Use the evalme/ directory from tutorial.zip.

It has this layout:

evalme/
  Makefile
  src/
    evalme.c
  bin/
    evalme
    evalme-arm
    evalme-mips
  strip/
    evalme
    evalme-arm
    evalme-mips

The stripped challenge binary is at strip/evalme. The unstripped rebuild is at bin/evalme. The source file and unstripped binaries are provided for verification; use the stripped binaries for the exercise.

Goal

Recover the password accepted by evalme.

Problem Description

evalme expects one argv token.
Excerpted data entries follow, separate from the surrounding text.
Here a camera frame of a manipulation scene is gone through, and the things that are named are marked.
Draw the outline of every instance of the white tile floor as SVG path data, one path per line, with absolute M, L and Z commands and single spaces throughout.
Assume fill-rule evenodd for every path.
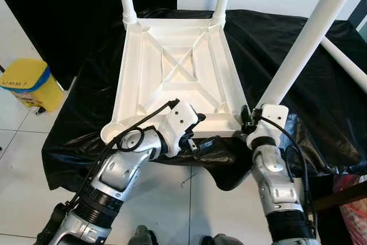
M 0 103 L 0 244 L 33 244 L 53 207 L 72 196 L 61 188 L 50 191 L 42 167 L 41 148 L 58 111 L 35 116 L 4 90 Z M 271 244 L 252 176 L 223 192 L 201 168 L 143 168 L 107 243 L 127 244 L 138 224 L 152 229 L 160 245 L 197 245 L 202 235 L 217 233 L 244 244 Z

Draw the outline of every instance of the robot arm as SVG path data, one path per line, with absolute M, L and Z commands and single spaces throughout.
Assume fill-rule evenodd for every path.
M 192 128 L 204 119 L 205 116 L 197 114 L 191 105 L 177 100 L 158 130 L 150 126 L 127 132 L 118 143 L 119 150 L 104 160 L 83 189 L 75 208 L 67 211 L 65 218 L 65 206 L 59 204 L 55 208 L 36 244 L 104 244 L 140 168 L 160 155 L 177 155 L 181 146 L 192 147 Z M 45 243 L 46 238 L 42 237 L 52 228 L 57 229 L 56 234 Z
M 281 128 L 287 114 L 287 107 L 273 104 L 265 104 L 261 112 L 263 118 Z M 280 135 L 278 128 L 261 119 L 247 136 L 247 146 L 253 151 L 251 171 L 259 186 L 273 245 L 318 245 L 280 155 Z

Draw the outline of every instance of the yellow container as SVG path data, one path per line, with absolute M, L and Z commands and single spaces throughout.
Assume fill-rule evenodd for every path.
M 0 86 L 11 91 L 25 106 L 55 110 L 63 92 L 43 60 L 18 59 L 0 77 Z

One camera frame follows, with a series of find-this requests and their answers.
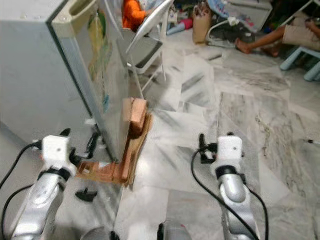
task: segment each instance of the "chair leg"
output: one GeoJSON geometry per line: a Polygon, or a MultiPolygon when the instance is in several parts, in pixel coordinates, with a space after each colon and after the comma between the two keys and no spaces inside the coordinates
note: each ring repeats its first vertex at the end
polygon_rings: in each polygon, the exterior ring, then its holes
{"type": "Polygon", "coordinates": [[[291,64],[293,64],[294,61],[298,58],[301,51],[302,51],[302,48],[298,47],[297,50],[291,53],[290,56],[288,56],[287,59],[280,65],[280,69],[284,71],[288,70],[291,64]]]}
{"type": "Polygon", "coordinates": [[[145,99],[145,98],[144,98],[144,95],[143,95],[143,93],[142,93],[141,86],[140,86],[140,82],[139,82],[139,78],[138,78],[138,74],[137,74],[137,70],[136,70],[136,65],[134,64],[134,61],[133,61],[133,59],[132,59],[131,54],[129,55],[129,57],[130,57],[131,68],[132,68],[132,72],[133,72],[135,84],[136,84],[136,86],[137,86],[138,89],[139,89],[140,97],[141,97],[142,99],[145,99]]]}
{"type": "Polygon", "coordinates": [[[304,76],[304,80],[310,82],[313,81],[314,78],[318,75],[318,73],[320,72],[320,61],[314,65],[313,68],[311,68],[304,76]]]}
{"type": "Polygon", "coordinates": [[[164,82],[167,81],[167,77],[166,77],[166,72],[165,72],[165,66],[164,66],[164,55],[163,53],[161,52],[161,66],[162,66],[162,73],[163,73],[163,80],[164,82]]]}

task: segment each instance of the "black cable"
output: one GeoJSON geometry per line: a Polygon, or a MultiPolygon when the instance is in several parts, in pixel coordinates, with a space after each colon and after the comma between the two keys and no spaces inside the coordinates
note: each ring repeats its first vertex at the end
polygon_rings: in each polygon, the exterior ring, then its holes
{"type": "Polygon", "coordinates": [[[5,217],[6,217],[6,211],[8,208],[8,205],[10,203],[10,201],[15,197],[15,195],[17,195],[18,193],[22,192],[23,190],[26,190],[28,188],[30,188],[33,184],[28,185],[28,186],[24,186],[20,189],[18,189],[17,191],[15,191],[14,193],[12,193],[9,198],[6,200],[3,210],[2,210],[2,215],[1,215],[1,234],[2,234],[2,239],[6,240],[5,237],[5,217]]]}
{"type": "Polygon", "coordinates": [[[18,156],[16,156],[16,159],[14,161],[14,163],[12,164],[11,168],[9,169],[9,171],[7,172],[7,174],[4,176],[4,178],[2,179],[1,183],[0,183],[0,190],[3,187],[3,185],[5,184],[5,181],[8,179],[8,177],[10,176],[10,174],[12,173],[12,171],[14,170],[15,166],[17,165],[17,163],[19,162],[19,159],[21,157],[21,155],[28,149],[31,147],[37,147],[38,142],[34,142],[34,143],[30,143],[27,146],[25,146],[24,148],[21,149],[21,151],[19,152],[18,156]]]}
{"type": "Polygon", "coordinates": [[[265,202],[262,200],[262,198],[255,193],[254,191],[252,191],[250,188],[248,188],[250,193],[252,193],[252,195],[254,195],[261,203],[262,208],[263,208],[263,212],[264,212],[264,224],[265,224],[265,233],[264,233],[264,239],[268,240],[269,239],[269,217],[268,217],[268,211],[267,211],[267,207],[265,205],[265,202]]]}
{"type": "Polygon", "coordinates": [[[214,197],[222,206],[224,206],[226,209],[228,209],[245,227],[246,229],[248,229],[248,231],[252,234],[253,238],[255,240],[259,240],[258,236],[256,235],[255,231],[231,208],[229,207],[227,204],[225,204],[225,202],[216,194],[214,194],[209,188],[207,188],[196,176],[195,174],[195,170],[194,170],[194,162],[195,162],[195,158],[197,153],[199,153],[199,151],[201,151],[204,147],[197,149],[193,155],[192,155],[192,159],[191,159],[191,173],[193,178],[195,179],[195,181],[208,193],[210,194],[212,197],[214,197]]]}

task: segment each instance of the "plastic stool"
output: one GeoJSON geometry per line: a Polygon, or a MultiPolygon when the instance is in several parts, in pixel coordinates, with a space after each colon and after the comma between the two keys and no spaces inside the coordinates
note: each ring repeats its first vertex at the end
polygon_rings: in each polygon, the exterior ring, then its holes
{"type": "MultiPolygon", "coordinates": [[[[312,55],[320,60],[320,52],[308,49],[306,47],[300,46],[298,47],[281,65],[281,70],[288,70],[290,66],[294,63],[294,61],[298,58],[300,53],[306,53],[312,55]]],[[[304,76],[304,80],[313,81],[314,78],[320,73],[320,61],[316,65],[314,65],[304,76]]]]}

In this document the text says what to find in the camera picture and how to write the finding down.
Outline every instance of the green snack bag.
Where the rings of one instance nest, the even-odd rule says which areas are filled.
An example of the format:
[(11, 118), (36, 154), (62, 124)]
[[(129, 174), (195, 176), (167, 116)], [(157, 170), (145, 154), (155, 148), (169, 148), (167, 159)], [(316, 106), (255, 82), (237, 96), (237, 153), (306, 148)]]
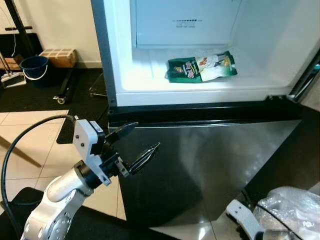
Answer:
[(237, 75), (235, 60), (229, 51), (206, 57), (176, 58), (168, 63), (167, 76), (171, 83), (202, 83)]

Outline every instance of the tile floor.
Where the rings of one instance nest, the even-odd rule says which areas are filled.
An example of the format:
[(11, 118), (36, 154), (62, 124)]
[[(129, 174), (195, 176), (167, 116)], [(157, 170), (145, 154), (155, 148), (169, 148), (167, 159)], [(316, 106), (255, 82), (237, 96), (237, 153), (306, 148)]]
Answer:
[[(68, 110), (0, 112), (0, 136), (13, 141), (16, 136), (31, 124), (49, 116), (66, 114)], [(64, 174), (81, 157), (72, 144), (57, 144), (56, 139), (63, 125), (63, 119), (45, 123), (27, 133), (17, 147), (39, 162), (42, 167), (35, 167), (19, 156), (12, 154), (7, 168), (7, 194), (11, 200), (22, 188), (32, 187), (44, 190), (55, 177)], [(6, 154), (0, 147), (0, 164)], [(100, 186), (87, 198), (84, 205), (105, 214), (126, 219), (121, 189), (117, 177), (105, 188)], [(181, 240), (215, 240), (239, 239), (237, 235), (228, 234), (236, 225), (222, 215), (217, 221), (202, 224), (155, 227), (156, 231), (171, 235)]]

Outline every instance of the white wall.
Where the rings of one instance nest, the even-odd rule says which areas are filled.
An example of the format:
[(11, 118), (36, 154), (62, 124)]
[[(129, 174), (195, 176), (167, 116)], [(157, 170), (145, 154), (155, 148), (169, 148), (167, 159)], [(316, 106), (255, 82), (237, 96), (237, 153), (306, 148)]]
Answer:
[[(27, 32), (37, 33), (44, 49), (75, 48), (79, 62), (88, 67), (101, 66), (101, 59), (90, 0), (15, 0)], [(13, 21), (3, 0), (0, 7)], [(10, 27), (0, 9), (0, 34)]]

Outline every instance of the freezer compartment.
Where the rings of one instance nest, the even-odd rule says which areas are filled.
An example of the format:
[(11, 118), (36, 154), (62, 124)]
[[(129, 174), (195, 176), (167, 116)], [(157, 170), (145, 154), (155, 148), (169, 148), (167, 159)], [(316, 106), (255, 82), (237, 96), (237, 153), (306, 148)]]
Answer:
[[(224, 1), (214, 2), (218, 9)], [(320, 46), (319, 0), (242, 0), (227, 46), (180, 49), (136, 48), (130, 1), (105, 0), (104, 8), (113, 76), (105, 75), (107, 82), (114, 80), (118, 106), (260, 101), (285, 95)], [(165, 78), (169, 59), (225, 50), (235, 58), (237, 76), (199, 84)]]
[(230, 43), (241, 0), (132, 0), (138, 48)]
[(126, 219), (148, 227), (217, 219), (299, 122), (136, 128), (115, 146), (122, 159), (161, 146), (134, 178), (119, 178)]

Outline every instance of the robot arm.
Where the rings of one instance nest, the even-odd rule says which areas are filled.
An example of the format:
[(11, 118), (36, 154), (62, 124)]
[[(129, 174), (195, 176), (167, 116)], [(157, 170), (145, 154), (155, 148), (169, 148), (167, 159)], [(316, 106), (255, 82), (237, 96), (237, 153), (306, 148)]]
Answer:
[(112, 147), (137, 125), (126, 124), (106, 136), (95, 121), (77, 120), (73, 144), (84, 161), (79, 161), (46, 187), (41, 203), (25, 223), (21, 240), (63, 240), (75, 213), (94, 189), (102, 183), (108, 186), (112, 176), (134, 175), (151, 160), (159, 143), (145, 150), (129, 167)]
[(250, 240), (296, 240), (295, 234), (289, 230), (264, 229), (254, 214), (238, 200), (232, 200), (225, 212), (231, 216), (245, 231)]
It computes an expected password at runtime, stores it in a local buffer, and compares argv against that buffer.

The program also contains an anti-debugging check before the comparison. The anti-debugging check exits immediately when it detects tracing. You can still bypass it by patching the binary, skipping the check, or neutralizing it with a debugger. However, the intended goal of this tutorial is to use the B2R2 API to concretely execute the password-generation code.

Suggested Workflow

1. Locate the function that generates the expected password.
2. Identify the first-argument convention. On System V AMD64, the first argument is passed in RDI.
3. Prepare a writable output buffer in the concrete evaluation state.
4. Execute the password-generation function until it returns, following its internal helper calls.
5. Read the generated C string from the output buffer.
6. Verify the recovered password by running the binary normally.

Starter Code

Save this as evalme.fsx in the extracted evalme/ directory:

#r "nuget: B2R2.MiddleEnd.ConcEval"

open System.IO
open B2R2
open B2R2.FrontEnd
open B2R2.MiddleEnd.ConcEval

let binaryPath =
  Path.Combine(__SOURCE_DIRECTORY__, "strip", "evalme")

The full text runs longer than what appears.